A veces, suelo cambiar de rumbo, para dejarme fecundar por la esencia de ciertos rincones mágicos de la comarca. Habiendo surgido por última vez la semana pasada, cuando en una inhóspita y yerma mañana, fue azotada mi serenidad por una ventolera, incitándome a ventear la paja de los graneros.
Pero, al tener necesidad antes de partir de disfrutar de un cálido baño. Cuando el lagarto de la pastilla de jabón se percató de mis intenciones, salió escopeteado atrincherándose debajo del canapé de mi dormitorio. Y ante su negativa a acompañarme al ser alérgico al agua, tuve que llevar a cabo una dura negociación con él para que saliera. Accediendo tras prometerle que haría las gestiones oportunas, para que lo nombraran lagarto mayor de su lagarta preferida. Ya aseado, me calcé las sandalias de esparto, me cubrí la encimera con el sombrero, me puse el zurrón en bandoleras y le coloqué las riendas a mi borriquillo de nombre Capote. Y, me encaminé hacia la barriada de San Isidro, escuchando por el camino un LP de Triana Pura, procurando en lo posible que no ladraran los chuchos, para percibir nítidamente las vibraciones que emitían los duendes.
Pero, no sé si por culpa de mi hidalga estampa quijotesca, similar a esos ilustres viajeros de siglos pasados, oía los chirridos de los cerrojos de portones y ventanales, cuando cerraban los fantasmas a cal y canto las moradas, por temor a percibir el influjo bohemio y crítico de este Caballero Cubierto. Sin embargo, esa actitud represora, para nada perturbó la aromatización de mis sentidos, porque juzgar por las apariencias es lo común que ocurra en la mediocridad y hasta en salones nobles de ciertas sociedades culturales, sindicales, deportivas, políticas o recreativas. Pero en fin, paciencia que es la ley de todas las ciencias. Porque al encontrarme ya en la plaza del barrio por la esquina donde estaba la farmacia, pregunté a un transeúnte de cierta edad a qué hora abrían la iglesia.
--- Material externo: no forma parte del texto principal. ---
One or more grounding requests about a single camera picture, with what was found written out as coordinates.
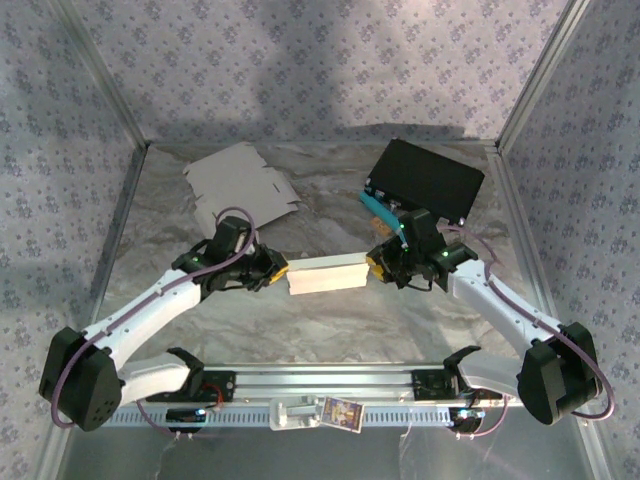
teal object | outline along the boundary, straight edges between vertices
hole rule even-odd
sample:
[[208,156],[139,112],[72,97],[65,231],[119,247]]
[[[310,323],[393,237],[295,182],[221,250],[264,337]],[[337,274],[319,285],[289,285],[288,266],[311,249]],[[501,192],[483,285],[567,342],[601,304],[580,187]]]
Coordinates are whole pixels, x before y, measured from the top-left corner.
[[360,200],[362,203],[366,205],[366,207],[373,212],[373,214],[386,223],[391,230],[396,232],[402,240],[403,245],[407,246],[407,239],[404,236],[404,232],[402,231],[403,225],[400,223],[400,220],[387,209],[382,203],[380,203],[375,197],[371,195],[367,195],[365,192],[360,192]]

small card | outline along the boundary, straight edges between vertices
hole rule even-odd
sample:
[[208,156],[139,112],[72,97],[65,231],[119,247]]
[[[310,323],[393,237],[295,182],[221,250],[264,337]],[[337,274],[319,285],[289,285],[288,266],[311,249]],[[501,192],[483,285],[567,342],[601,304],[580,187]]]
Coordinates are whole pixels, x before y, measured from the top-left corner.
[[320,423],[349,432],[360,433],[364,418],[364,405],[327,397],[322,409]]

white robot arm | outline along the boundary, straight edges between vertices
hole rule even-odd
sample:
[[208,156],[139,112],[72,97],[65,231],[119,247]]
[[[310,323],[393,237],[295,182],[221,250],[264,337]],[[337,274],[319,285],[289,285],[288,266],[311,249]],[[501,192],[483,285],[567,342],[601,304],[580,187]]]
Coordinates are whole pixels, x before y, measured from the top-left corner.
[[[482,389],[520,397],[538,420],[551,424],[599,392],[600,385],[593,372],[576,363],[566,349],[554,343],[553,333],[538,328],[527,316],[570,336],[595,359],[591,336],[584,327],[579,324],[563,327],[491,277],[494,286],[517,305],[519,311],[505,303],[487,282],[484,262],[462,244],[447,246],[441,235],[433,233],[435,223],[428,214],[412,213],[403,218],[403,224],[409,249],[397,236],[376,247],[367,256],[373,273],[383,282],[394,282],[401,288],[415,275],[436,282],[454,298],[481,313],[520,357],[497,357],[478,347],[467,347],[445,360],[444,371],[438,370],[438,375],[446,377],[447,395]],[[225,290],[229,281],[255,291],[283,275],[287,264],[282,255],[257,243],[243,260],[229,268],[202,277],[193,275],[238,252],[247,228],[246,222],[227,217],[213,240],[201,242],[182,255],[171,270],[137,299],[82,332],[70,328],[59,332],[51,344],[40,394],[47,400],[53,399],[66,362],[96,336],[101,338],[71,370],[57,405],[82,429],[99,427],[118,406],[132,401],[163,392],[182,391],[189,396],[197,391],[202,384],[204,365],[182,349],[172,348],[149,360],[128,360],[167,323],[211,293]],[[205,252],[199,253],[205,245]],[[157,298],[139,308],[154,294]],[[415,400],[420,400],[419,392],[423,391],[430,392],[429,399],[437,400],[442,386],[436,388],[429,385],[428,380],[422,382],[420,388],[414,390]]]

black box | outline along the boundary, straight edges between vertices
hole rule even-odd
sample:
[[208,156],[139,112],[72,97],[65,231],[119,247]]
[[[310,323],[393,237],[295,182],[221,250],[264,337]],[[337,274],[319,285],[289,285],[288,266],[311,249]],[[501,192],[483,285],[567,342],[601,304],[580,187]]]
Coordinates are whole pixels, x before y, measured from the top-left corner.
[[480,170],[394,139],[367,178],[365,191],[407,211],[426,208],[436,218],[459,223],[484,180]]

patterned wallpaper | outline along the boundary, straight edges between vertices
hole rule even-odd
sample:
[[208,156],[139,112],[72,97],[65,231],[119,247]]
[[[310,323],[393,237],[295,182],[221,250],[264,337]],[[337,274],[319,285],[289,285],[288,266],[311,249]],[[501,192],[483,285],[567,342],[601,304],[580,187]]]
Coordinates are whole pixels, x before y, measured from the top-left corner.
[[48,9],[0,2],[0,478],[37,460],[51,336],[86,322],[133,146]]
[[508,160],[562,318],[593,332],[640,478],[640,4],[594,0]]
[[74,3],[145,137],[203,143],[496,138],[566,0]]
Contestándome con esa guasa aesireña: “¡Pisha rezar tú con esas pintas!, mejor será que vayas al bar de Pepe Troya, para que abreve la bestia que te acompaña”. Le hice caso, pero lo de bestia no sé si lo dijo por Capote o por mí. Y lo de rezar llevaba razón porque jamás rezo como las beatas y capillitas. Pero me apetecía visitar al Señor de Algeciras –amigo que nunca falla– y rezarle mi oración favorita que dice: “Señor, concédeme la serenidad para aceptar las cosas que no puedo cambiar. Valor para cambiar aquellas que puedo. Y sabiduría para reconocer la diferencia”.
Y, cuando por fin llegué al lugar recomendado, até las riendas de Capote en los barrotes de la fachada principal del establecimiento. Acercándole una espuerta con habas y un serón con agua fresca. Adentrándome a continuación en el bar diciendo: No tengo gasolina pa el mechero, ¿puedo repostar en este templo de tanta solera?.
Pepe Troya, al verme exclamó: “¡Cómo estás José, cuánto tiempo pisha mía!”. Bien y tú le contesté. “¿Qué te trae por aquí de nuevo?”, me preguntó. Vengo a contemplar una vez más las fotografías añejas que tienes en las paredes. Y mientras las saboreo, ponme una telera de pan de Pelayo, un plato de polvorones y una botella de agua mineral con gas.
Les confieso, que en el primer repaso que le pegué a esas imágenes algecireñas me fertilizaron. Pero cuando me encontraba en el cenit de mis gozos con la boca llena, sufrí unas extrañas contracciones, al observar en la vitrina central una fotografía de medio cuerpo, de la concejala de Izquierda Unida de Algeciras Inmaculada Nieto, entre una figura de Franco vestido de militar y otra del toro negro de Osborne. Y tras romperse el embrujo y exclamar, ¡vaya tela! Inmortalicé con mi cámara fotográfica esa significativa composición artística. Despidiéndome de Pepe con una sonrisa marchándome. Deseando, estimadas-os lectores, que no arda Troya, porque cualquier parecido con la realidad, de parte del contenido de esta tribuna, es pura coincidencia.